*** Provided information Section Begins ***

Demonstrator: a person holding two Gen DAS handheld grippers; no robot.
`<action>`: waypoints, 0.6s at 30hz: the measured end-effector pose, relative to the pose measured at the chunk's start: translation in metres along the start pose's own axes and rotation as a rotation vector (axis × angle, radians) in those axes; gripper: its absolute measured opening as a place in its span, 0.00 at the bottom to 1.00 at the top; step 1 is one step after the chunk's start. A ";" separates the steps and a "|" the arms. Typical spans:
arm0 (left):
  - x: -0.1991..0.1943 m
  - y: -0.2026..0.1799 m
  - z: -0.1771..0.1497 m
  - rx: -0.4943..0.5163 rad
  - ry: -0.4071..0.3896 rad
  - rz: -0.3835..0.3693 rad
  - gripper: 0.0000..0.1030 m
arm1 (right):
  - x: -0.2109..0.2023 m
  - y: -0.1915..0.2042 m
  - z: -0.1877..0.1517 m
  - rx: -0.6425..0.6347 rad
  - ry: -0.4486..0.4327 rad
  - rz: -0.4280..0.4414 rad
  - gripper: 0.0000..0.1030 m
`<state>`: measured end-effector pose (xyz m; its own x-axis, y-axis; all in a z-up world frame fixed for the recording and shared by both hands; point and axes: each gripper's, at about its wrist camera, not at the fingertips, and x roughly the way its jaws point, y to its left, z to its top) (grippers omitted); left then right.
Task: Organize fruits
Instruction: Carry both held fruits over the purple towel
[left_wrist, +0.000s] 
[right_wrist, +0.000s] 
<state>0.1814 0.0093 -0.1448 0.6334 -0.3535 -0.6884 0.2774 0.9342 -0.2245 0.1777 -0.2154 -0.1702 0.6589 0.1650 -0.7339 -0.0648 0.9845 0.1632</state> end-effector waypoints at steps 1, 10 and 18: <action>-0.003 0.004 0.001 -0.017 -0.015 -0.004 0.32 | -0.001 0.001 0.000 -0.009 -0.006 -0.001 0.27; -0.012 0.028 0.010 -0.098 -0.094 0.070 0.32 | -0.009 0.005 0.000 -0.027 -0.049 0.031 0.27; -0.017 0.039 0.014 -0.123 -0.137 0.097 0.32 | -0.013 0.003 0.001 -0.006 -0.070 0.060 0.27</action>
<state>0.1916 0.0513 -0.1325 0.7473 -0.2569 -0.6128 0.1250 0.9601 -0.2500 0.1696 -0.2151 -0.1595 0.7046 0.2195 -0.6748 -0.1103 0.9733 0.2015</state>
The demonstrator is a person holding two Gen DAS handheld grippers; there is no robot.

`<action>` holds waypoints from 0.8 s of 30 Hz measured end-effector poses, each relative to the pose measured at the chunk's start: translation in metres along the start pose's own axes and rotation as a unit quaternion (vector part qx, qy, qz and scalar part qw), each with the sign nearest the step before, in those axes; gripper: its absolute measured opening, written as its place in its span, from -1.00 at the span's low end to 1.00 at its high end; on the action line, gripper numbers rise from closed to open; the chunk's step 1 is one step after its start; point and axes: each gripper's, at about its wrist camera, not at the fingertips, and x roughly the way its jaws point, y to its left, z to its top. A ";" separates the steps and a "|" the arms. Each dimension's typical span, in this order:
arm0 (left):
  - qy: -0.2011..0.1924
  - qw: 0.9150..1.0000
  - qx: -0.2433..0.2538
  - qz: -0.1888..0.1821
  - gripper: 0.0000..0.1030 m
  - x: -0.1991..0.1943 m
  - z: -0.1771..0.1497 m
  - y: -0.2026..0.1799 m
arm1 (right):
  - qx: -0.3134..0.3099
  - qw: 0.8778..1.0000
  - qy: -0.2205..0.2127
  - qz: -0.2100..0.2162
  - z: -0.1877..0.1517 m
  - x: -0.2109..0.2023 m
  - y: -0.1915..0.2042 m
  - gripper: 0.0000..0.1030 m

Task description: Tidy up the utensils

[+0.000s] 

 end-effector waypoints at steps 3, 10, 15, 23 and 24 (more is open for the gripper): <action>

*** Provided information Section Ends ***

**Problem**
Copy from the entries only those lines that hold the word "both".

**Answer below**
`<state>`: measured end-effector pose (xyz m; its own x-axis, y-axis; all in a z-up world frame fixed for the recording and shared by both hands; point and axes: each gripper's, at about its wrist camera, not at the fingertips, and x roughly the way its jaws point, y to its left, z to its top) (grippers omitted); left then right.
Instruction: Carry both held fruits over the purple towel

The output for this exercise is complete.